郷土史「南町」には明治時代の開拓の様子が、写真で紹介されている。現在、南町という町名はない。
 戦後すぐに米軍が士別市街地全図をを上空から撮影した写真では、旧南町地区は今の12丁目から南側全域にわたって農地が広がっている。その広大な農地の合間に民家がぽつりぽつりと点在していた。
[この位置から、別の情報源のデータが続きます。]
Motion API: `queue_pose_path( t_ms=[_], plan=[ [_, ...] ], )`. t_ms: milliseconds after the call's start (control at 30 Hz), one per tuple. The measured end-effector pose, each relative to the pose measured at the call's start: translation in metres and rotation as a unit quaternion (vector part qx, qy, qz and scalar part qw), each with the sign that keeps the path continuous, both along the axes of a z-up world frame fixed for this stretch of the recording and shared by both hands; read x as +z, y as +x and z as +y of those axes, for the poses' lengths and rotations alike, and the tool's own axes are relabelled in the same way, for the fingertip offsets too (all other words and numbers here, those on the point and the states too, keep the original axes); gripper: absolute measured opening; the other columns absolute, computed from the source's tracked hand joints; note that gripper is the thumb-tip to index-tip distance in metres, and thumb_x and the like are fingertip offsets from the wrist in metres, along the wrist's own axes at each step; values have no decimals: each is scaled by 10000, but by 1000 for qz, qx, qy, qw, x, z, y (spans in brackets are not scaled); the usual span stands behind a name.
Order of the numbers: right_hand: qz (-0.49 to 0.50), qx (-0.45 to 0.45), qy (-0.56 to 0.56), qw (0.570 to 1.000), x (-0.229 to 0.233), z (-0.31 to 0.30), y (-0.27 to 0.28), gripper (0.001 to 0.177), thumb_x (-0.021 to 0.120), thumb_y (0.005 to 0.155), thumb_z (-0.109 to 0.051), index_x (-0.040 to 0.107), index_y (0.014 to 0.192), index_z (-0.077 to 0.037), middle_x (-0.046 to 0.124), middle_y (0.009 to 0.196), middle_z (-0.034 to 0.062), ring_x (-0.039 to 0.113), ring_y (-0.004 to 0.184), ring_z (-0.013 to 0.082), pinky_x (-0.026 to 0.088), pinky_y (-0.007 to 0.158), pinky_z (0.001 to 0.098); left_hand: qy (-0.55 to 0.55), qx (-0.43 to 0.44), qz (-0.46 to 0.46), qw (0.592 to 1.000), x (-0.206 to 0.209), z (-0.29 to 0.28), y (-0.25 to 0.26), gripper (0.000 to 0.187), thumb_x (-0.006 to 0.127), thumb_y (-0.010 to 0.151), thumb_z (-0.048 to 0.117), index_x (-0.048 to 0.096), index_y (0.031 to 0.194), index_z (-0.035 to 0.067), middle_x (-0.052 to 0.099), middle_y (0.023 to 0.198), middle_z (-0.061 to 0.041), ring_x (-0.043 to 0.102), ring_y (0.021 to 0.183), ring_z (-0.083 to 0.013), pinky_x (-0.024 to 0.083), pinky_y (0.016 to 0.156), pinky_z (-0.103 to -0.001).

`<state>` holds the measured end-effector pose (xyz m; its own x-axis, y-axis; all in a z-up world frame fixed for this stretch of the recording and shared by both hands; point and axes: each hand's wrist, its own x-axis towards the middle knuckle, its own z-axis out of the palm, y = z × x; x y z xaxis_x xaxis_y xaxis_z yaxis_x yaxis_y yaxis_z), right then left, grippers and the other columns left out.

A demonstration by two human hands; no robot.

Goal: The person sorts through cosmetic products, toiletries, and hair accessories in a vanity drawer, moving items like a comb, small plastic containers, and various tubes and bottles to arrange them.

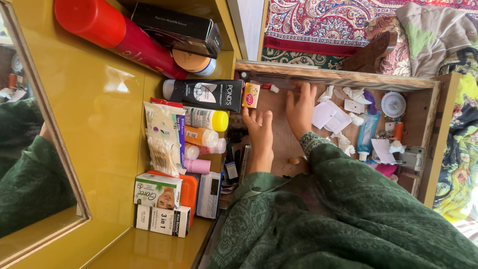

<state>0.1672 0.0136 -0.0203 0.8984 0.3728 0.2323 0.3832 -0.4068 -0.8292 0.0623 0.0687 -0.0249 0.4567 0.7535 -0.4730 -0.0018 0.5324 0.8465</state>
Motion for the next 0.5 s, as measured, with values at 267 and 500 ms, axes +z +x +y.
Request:
queue_pose_path(
  t_ms=[267, 500],
  plan=[
    [30, 29, 63, 997, 0, -11, 5, 294, 654, 974, -5, 570, 1255, -13, 559, 1196, 163, 641, 1068, 279, 555, 912, 364, 15, 13, -19, 1000, -6, -6, -4, 884, 655, 917, 117, 110, 1611, 68, 255, 1634, -254, 379, 1479, -333, 356, 1172, -416],
    [201, 147, 50, 967, 75, -110, 21, 253, 660, 983, -62, 643, 1235, -47, 602, 1220, 92, 651, 1085, 178, 581, 836, 313, 19, -29, -48, 998, 25, -33, -22, 812, 686, 928, 136, 227, 1592, 52, 357, 1590, -258, 469, 1410, -303, 387, 1150, -398]
  ],
)
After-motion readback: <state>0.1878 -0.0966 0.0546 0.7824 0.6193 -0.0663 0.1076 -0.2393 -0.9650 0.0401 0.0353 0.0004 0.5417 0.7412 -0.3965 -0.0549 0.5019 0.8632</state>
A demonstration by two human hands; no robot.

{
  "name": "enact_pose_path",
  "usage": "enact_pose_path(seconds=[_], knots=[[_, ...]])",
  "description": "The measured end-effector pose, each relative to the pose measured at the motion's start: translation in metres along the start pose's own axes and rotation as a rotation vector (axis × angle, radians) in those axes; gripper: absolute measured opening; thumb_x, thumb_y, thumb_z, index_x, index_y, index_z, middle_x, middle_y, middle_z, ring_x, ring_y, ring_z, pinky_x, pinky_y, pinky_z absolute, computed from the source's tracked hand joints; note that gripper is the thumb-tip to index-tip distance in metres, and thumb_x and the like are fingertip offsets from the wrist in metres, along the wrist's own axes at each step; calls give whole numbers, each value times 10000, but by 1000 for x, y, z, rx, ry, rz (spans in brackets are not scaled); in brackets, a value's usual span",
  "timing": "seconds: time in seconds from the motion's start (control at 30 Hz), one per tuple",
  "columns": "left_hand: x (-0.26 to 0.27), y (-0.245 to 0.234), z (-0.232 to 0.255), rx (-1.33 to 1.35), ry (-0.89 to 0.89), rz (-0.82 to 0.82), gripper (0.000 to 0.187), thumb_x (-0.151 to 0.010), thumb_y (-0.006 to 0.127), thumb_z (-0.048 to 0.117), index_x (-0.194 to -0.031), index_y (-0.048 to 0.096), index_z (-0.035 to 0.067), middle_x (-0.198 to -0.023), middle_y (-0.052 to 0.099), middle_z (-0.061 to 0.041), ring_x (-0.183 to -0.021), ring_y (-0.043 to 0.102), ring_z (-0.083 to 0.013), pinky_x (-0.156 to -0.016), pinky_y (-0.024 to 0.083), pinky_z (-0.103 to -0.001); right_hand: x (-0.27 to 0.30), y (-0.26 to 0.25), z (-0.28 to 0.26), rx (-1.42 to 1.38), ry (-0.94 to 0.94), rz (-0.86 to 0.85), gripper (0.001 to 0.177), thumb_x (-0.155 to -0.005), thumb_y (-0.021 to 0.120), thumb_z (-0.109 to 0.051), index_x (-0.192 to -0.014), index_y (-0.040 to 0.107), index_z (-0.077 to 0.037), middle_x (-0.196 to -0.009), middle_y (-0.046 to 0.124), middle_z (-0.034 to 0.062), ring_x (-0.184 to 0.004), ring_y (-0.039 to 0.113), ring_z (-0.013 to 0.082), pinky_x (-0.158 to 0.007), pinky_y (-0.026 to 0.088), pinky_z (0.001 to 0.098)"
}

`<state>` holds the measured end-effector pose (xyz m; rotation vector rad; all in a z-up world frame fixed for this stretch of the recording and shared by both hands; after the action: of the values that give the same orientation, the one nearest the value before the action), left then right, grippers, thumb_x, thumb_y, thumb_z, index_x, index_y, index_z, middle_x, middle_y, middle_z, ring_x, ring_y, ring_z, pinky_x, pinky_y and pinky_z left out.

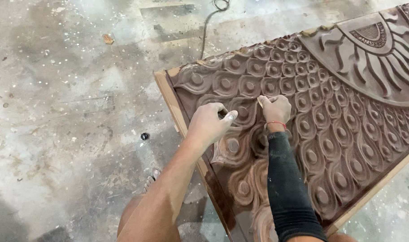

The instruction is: The person carves a decorative pattern into a large wooden panel using a small hand tool. They repeatedly shape and refine individual circular motifs arranged in rows, working methodically across the surface.

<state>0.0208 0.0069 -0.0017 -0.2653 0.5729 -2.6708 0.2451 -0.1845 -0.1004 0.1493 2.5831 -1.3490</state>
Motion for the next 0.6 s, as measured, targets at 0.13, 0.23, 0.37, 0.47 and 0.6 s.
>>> enact_pose_path(seconds=[0.13,0.23,0.37,0.47,0.6], knots=[[-3,5,-2,-10,-31,-20,432,-850,724,423,-997,758,18,-932,748,-199,-884,720,-348,-822,541,-433,-4,-3,6,58,79,10,442,-771,891,-440,-821,738,-28,-878,751,197,-833,731,344,-803,559,432],[-6,9,-1,-26,1,-10,438,-855,722,433,-1004,759,23,-942,748,-203,-902,717,-348,-820,540,-439,-9,-5,7,65,-1,-45,447,-744,897,-447,-824,747,-34,-873,749,186,-806,731,331,-775,562,427],[-10,12,-6,-34,32,2,444,-859,720,444,-981,763,20,-904,750,-196,-878,728,-342,-807,546,-437,5,1,17,98,-218,-249,505,-708,917,-485,-788,753,-15,-837,749,168,-774,721,313,-734,557,422],[-14,19,-5,-20,-4,-30,437,-852,717,444,-969,766,26,-864,761,-179,-850,743,-326,-799,557,-427,12,-8,31,83,-202,-350,489,-696,903,-492,-809,766,-37,-810,754,158,-757,732,290,-726,558,405],[-11,17,-2,-54,-2,-46,433,-847,725,448,-980,775,39,-860,760,-183,-854,731,-328,-801,549,-428,20,-16,25,-14,-79,-335,485,-709,896,-486,-799,742,-35,-795,763,150,-754,744,270,-726,567,379]])
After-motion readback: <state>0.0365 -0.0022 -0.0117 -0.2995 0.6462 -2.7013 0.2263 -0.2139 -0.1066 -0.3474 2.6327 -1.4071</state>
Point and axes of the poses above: each hand's wrist, its own x-axis away from the middle knuckle, its own y-axis out of the palm, z = x × y, the point moved 1 cm from there along -x, towards the middle knuckle
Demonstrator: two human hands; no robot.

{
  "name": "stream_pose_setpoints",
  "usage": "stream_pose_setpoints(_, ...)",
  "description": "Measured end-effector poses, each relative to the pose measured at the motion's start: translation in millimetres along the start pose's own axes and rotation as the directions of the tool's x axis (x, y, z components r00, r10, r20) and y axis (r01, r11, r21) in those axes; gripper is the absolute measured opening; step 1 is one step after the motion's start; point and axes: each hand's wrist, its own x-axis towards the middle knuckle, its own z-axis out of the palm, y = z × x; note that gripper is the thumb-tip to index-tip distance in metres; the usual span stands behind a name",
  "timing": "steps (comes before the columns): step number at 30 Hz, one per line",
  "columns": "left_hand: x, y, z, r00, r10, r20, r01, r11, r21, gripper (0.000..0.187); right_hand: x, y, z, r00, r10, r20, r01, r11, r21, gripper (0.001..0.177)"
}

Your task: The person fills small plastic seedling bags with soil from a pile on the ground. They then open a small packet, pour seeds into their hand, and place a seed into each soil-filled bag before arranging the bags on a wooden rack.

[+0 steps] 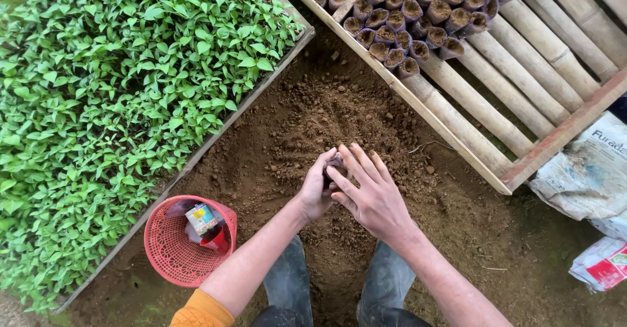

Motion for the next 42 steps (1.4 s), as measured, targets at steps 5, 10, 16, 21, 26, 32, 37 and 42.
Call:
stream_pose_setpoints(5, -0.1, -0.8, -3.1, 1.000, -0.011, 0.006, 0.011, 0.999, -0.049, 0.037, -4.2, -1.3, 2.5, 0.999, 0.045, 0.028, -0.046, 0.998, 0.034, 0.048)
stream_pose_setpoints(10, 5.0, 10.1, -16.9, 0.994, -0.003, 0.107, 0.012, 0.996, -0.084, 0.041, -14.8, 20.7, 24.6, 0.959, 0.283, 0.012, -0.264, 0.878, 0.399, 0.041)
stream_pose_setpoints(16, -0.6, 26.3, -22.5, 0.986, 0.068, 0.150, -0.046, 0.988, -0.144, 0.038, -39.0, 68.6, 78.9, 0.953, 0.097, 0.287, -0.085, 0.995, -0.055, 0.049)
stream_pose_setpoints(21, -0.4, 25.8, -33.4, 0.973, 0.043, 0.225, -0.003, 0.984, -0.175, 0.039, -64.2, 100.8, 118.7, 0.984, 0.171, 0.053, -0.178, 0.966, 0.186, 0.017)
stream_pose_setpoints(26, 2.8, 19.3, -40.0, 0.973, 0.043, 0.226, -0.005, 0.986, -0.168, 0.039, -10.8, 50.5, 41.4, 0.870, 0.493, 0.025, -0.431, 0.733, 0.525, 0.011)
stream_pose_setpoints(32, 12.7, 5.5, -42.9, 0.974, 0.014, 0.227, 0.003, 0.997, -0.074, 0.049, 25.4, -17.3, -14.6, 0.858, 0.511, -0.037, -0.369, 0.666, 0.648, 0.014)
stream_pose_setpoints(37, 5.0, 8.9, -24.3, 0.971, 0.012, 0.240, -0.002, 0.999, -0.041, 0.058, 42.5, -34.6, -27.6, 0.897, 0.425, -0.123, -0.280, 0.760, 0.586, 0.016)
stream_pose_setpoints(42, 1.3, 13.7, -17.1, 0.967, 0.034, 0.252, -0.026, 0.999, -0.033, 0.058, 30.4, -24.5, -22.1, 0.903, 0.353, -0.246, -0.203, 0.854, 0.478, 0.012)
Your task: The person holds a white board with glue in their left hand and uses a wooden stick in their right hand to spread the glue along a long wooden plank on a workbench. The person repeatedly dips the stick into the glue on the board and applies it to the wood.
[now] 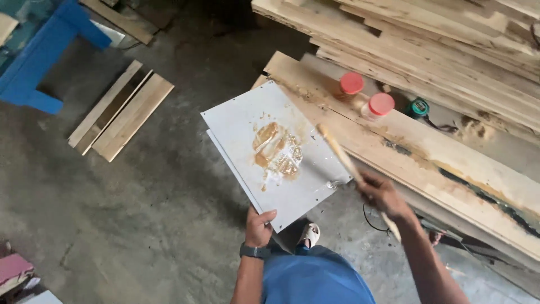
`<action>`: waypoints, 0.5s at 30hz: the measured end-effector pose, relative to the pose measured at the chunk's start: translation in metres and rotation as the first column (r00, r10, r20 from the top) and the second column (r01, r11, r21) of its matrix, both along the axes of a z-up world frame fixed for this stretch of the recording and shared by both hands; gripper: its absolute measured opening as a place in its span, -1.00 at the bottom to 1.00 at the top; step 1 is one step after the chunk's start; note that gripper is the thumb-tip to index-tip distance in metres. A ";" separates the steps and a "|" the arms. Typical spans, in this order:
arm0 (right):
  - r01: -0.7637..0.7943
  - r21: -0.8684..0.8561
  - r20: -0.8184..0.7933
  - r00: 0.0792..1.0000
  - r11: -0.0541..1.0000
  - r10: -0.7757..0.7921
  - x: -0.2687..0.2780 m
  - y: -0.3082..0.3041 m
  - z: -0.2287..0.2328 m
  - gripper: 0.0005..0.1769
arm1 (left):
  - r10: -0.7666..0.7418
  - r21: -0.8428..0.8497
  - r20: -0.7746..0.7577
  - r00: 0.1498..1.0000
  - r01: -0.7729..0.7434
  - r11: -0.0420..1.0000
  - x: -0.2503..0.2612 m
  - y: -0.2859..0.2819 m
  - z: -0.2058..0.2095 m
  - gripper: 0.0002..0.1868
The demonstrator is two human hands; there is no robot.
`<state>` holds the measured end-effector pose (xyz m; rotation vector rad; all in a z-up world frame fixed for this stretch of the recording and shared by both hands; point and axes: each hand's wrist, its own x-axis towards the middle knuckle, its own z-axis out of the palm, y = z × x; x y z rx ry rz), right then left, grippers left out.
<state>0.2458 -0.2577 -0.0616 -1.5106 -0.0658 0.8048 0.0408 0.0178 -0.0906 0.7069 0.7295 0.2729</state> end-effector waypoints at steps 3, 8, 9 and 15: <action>0.113 -0.199 0.255 0.965 0.974 -0.059 0.026 -0.027 -0.023 -0.46 | -0.006 -0.003 0.014 1.000 0.006 1.000 0.000 -0.006 -0.005 -0.32; 0.135 -0.571 0.373 0.921 0.809 0.109 0.086 -0.028 -0.046 -0.45 | -0.023 0.010 0.098 0.995 0.022 1.000 -0.019 -0.001 -0.028 -0.13; 0.175 -0.582 0.448 0.884 0.794 0.134 0.100 -0.034 -0.075 -0.46 | -0.007 0.023 0.066 0.998 0.005 1.000 -0.022 -0.001 -0.022 -0.05; 0.272 -0.731 0.604 0.684 0.626 0.408 0.139 -0.010 -0.131 -0.45 | 0.101 0.028 -0.096 0.990 -0.099 0.995 -0.039 -0.004 0.015 0.01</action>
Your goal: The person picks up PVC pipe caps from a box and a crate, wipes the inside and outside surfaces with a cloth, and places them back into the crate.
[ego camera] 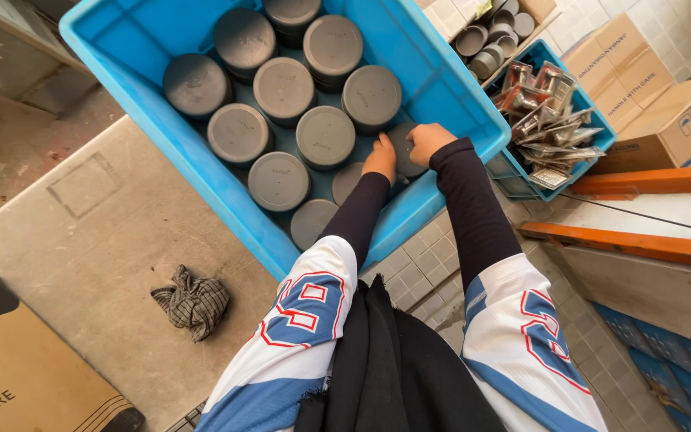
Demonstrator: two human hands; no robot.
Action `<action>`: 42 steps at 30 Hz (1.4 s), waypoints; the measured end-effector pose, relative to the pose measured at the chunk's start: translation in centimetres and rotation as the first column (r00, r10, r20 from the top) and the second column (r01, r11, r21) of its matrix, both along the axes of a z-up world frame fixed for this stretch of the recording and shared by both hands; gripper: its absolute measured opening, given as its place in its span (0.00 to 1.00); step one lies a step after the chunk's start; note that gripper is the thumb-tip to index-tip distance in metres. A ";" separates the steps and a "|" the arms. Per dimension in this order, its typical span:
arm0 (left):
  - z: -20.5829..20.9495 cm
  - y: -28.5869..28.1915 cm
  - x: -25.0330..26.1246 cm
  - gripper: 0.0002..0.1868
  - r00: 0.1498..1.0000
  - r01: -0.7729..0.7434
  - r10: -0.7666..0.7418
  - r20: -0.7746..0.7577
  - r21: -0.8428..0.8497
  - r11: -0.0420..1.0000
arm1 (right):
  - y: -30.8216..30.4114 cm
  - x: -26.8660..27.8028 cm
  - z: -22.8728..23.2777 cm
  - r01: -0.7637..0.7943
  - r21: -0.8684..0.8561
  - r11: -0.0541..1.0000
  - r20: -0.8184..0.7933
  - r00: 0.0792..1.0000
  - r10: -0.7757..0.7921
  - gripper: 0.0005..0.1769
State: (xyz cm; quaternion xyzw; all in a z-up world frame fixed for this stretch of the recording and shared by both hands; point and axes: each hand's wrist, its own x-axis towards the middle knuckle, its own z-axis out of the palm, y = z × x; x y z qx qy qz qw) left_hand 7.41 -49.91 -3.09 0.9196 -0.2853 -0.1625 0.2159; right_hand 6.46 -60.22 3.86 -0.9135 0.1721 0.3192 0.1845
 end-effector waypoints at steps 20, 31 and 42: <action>12.2 33.2 4.2 0.62 0.868 -0.484 0.422 -0.261 -0.631 0.606 | 29.3 7.7 4.4 -0.280 0.856 0.435 0.513 0.571 -0.641 0.10; 18.3 64.1 -9.5 0.56 0.598 -0.669 0.785 -0.159 -0.638 0.381 | 59.0 2.6 7.0 -0.409 0.911 -0.047 0.400 0.906 -0.137 0.22; 19.9 80.4 -12.5 0.55 0.325 -0.872 0.943 -0.075 -0.409 0.269 | 75.1 2.5 10.4 -0.688 0.709 0.157 0.700 0.713 -0.038 0.39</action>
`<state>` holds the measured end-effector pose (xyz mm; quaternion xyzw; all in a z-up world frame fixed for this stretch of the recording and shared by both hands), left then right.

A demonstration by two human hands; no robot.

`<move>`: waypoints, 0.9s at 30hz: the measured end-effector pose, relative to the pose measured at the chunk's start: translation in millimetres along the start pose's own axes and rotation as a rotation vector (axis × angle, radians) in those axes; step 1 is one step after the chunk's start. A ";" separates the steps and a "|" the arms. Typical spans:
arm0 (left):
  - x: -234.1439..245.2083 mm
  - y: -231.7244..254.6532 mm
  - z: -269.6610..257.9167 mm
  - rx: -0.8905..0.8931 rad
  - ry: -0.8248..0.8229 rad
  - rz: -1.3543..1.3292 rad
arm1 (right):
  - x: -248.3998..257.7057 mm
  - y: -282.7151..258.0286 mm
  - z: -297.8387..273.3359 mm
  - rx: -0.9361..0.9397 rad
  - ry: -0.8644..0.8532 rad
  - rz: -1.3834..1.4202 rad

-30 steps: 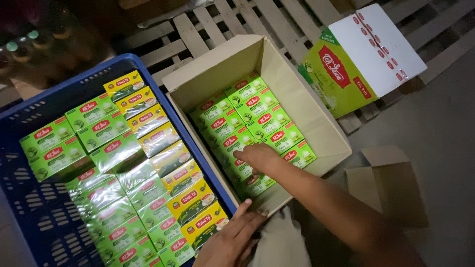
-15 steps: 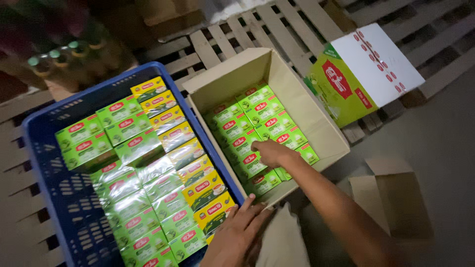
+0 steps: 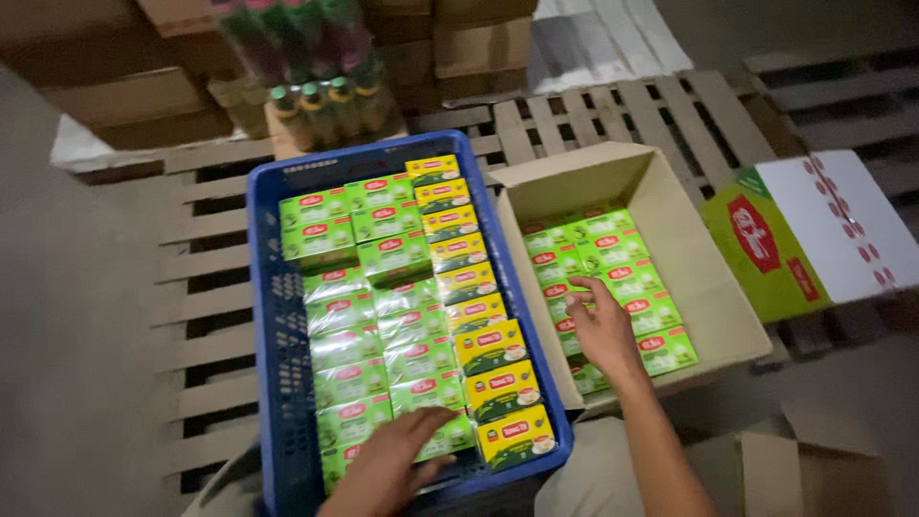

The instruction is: The person transfers small green and yellow boxes from a blue basket on their lap into a cardboard box. They pick up the boxes one by one and place them neatly in rows inside the cardboard box.

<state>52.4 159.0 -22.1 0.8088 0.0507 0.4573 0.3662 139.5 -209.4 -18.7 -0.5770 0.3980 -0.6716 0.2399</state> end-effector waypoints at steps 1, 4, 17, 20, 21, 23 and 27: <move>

 その南町、「本市の屯田誕生と時を同じくして息吹始めた由緒ある公区である」(郷土市「南町」)と記してあり、開拓の鍬が入ったのは古い。「地味肥沃で樹木が空をおおい、熊笹が背丈以上に生い茂っていた」のである。
 その地に小学校や中学校が建設され、急速に宅地化が進むとともに、今や市内で唯一の人口増加地域となっている。
 そこに士別市ではもっとも新しい住宅街が誕生した。道内の大手ハウスメーカーが分譲した「アイシティ士別」。平成9年4月にオーナーを募集し、現在では39区画がが完売した。
 かつては小川が走り、農地だった土壌にモダンで個性的な明るい雰囲気の家が建ち並ぶ。ここは市内ではもっとも新しく、大きな変貌をとげた街の顔である。 
昭和40年代に入ってから急速に宅地化が進み、最新の住宅街「アイシティ士別」も誕生している。